→ **INFORMATION SHOWN**:
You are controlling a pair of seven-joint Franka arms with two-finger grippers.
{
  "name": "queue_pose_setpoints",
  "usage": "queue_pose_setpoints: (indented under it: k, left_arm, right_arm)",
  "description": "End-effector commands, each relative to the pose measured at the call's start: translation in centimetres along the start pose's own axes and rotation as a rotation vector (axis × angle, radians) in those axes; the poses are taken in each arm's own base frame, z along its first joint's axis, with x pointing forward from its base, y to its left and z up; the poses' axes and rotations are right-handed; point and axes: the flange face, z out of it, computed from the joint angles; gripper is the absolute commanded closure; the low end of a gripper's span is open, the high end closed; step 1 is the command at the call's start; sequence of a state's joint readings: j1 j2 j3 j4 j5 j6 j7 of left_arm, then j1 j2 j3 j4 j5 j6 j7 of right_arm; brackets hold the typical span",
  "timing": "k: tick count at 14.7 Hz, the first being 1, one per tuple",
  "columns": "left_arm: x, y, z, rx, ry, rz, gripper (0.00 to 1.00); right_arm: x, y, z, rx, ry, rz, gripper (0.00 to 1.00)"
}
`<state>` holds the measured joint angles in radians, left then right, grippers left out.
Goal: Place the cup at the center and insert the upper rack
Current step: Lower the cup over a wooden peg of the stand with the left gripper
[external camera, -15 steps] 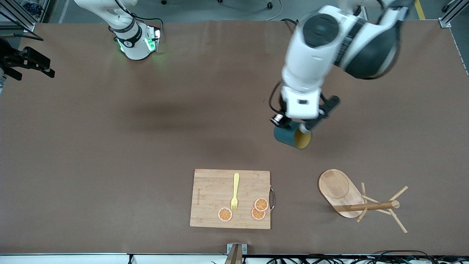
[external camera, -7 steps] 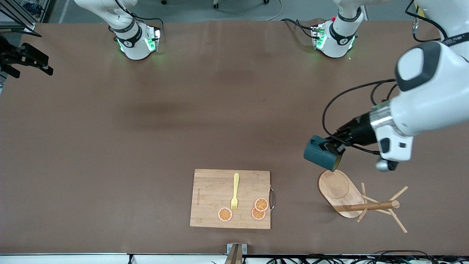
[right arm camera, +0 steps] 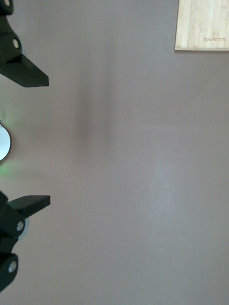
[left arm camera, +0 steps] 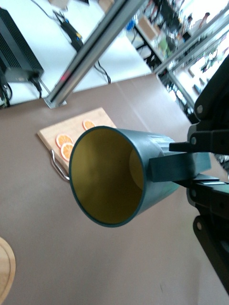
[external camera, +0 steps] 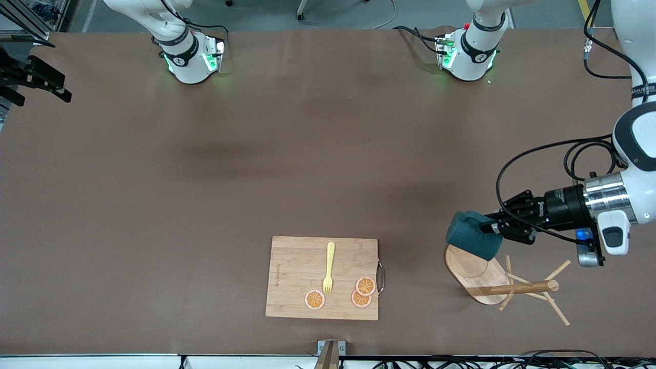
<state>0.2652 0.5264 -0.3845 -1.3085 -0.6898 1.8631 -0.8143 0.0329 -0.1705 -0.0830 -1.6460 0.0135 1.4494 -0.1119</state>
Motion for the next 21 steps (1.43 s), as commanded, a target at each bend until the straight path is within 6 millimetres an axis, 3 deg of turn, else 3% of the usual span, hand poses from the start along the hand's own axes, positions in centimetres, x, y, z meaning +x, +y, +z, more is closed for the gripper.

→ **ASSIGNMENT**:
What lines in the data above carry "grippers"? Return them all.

→ **SOLUTION FOR THIS EXERCISE**:
You are controlling a pair of seven-joint Franka arms with two-finger grippers.
`<state>` holds the measured joint angles in radians, left then right, grippers left out.

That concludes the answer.